Inside a courtroom where a judge read his reasons, florent cousineau learned he would serve two years less a day after a second conviction for an assault from the 1980s. The sentence, the declaration that he is a registered sexual offender for two decades and the acceptance of an appeal frame a legal saga that has returned the artist to the center of public scrutiny.
What did Florent Cousineau do and what did the court find?
The courts found that the assault occurred in the mid-1980s, during an encounter when a young woman had come to the artist’s home to see his son. The man offered a massage; when the woman undressed for the massage, the judge determined the accused lay on her completely nude and sexually assaulted her, an act later described in trial as penetration without consent. The victim was described in court as roughly 18 to 19 years old and as someone close to the son, a relationship the judge characterized as a breach of trust.
The second trial reached the same outcome as the first: a guilty verdict. The first conviction had led to a 30-month sentence that was overturned on appeal and ordered for retrial. At the conclusion of the retrial, the presiding judge imposed 24 months less one day in custody, plus the declaration of the offender status for 20 years in one account, and a three-year probationary period in another account. In March 2025, the defendant filed an appeal of the second judgment and the appeal was accepted for consideration.
How did the court explain its decision, and what voices shaped the ruling?
Judge Charles-Olivier Gosselin addressed the credibility of the accused and the nature of the relationship between the parties. The judge described the accused’s version of events as inconsistent and found it impossible that the accused believed he had the victim’s consent, noting that the accused took no steps to ensure consent and that the woman did not show agreement. “The defence does not raise a reasonable doubt regarding the absence of consent, ” the judge wrote in his reasons. The judge also emphasized the significance of the abuse of trust, noting the victim had considered the home a place of refuge and had trusted the accused as the father of a close friend.
Defense counsel Charles Levasseur proposed a community-based sentence for the artist, but the judge concluded that the level of deterrence required custody. The court also referenced the earlier sentence imposed by another judge, which had been 30 months before being set aside on appeal. The record shows that the artist sought a new appeal after the second guilty verdict, and that the appellate court agreed to hear that challenge.
What are the social and legal consequences, and what comes next?
The sentencing underlines multiple consequences for the artist’s life and work: loss of contracts and calls to remove public pieces were noted in judicial consideration of the artist’s fallen status. The judge weighed both the personal consequences the artist faced and the need for deterrence in selecting a custodial sentence. The acceptance of an appeal means the conviction and sentence will be reviewed at a higher level, prolonging legal uncertainty for all parties.

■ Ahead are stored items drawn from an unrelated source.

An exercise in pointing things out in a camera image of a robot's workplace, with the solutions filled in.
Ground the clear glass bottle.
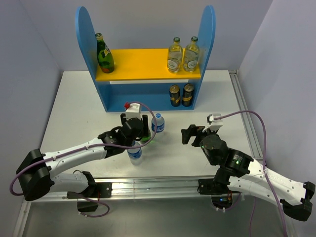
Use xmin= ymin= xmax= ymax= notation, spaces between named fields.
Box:
xmin=183 ymin=36 xmax=199 ymax=72
xmin=167 ymin=37 xmax=183 ymax=73

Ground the blue and yellow shelf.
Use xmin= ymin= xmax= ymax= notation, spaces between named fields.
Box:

The case returned repeatedly to the courtroom because of the initial appeal, the retrial and now a new appeal. The legal record includes the judge’s assessment of credibility, the defense’s push for a non-custodial sentence, the victim’s account of the encounter, and the pronouncement of offender status for two decades. For the woman who went to the artist’s home decades ago, the judgments represent formal recognition of her lack of consent; for the man whose public profile was tied to visible urban works, they represent both criminal sanction and reputational consequences.
Back in that courtroom where the sentence was handed down, the sound of the gavel closed one stage of the long legal process but opened another: an appeal that will test whether the convictions and penalties withstand higher scrutiny. The named participants — Judge Charles-Olivier Gosselin and defense counsel Charles Levasseur — remain central to the record, while the acceptance of the appeal ensures the matter will not be resolved quickly, leaving the final balance between accountability and legal review unresolved.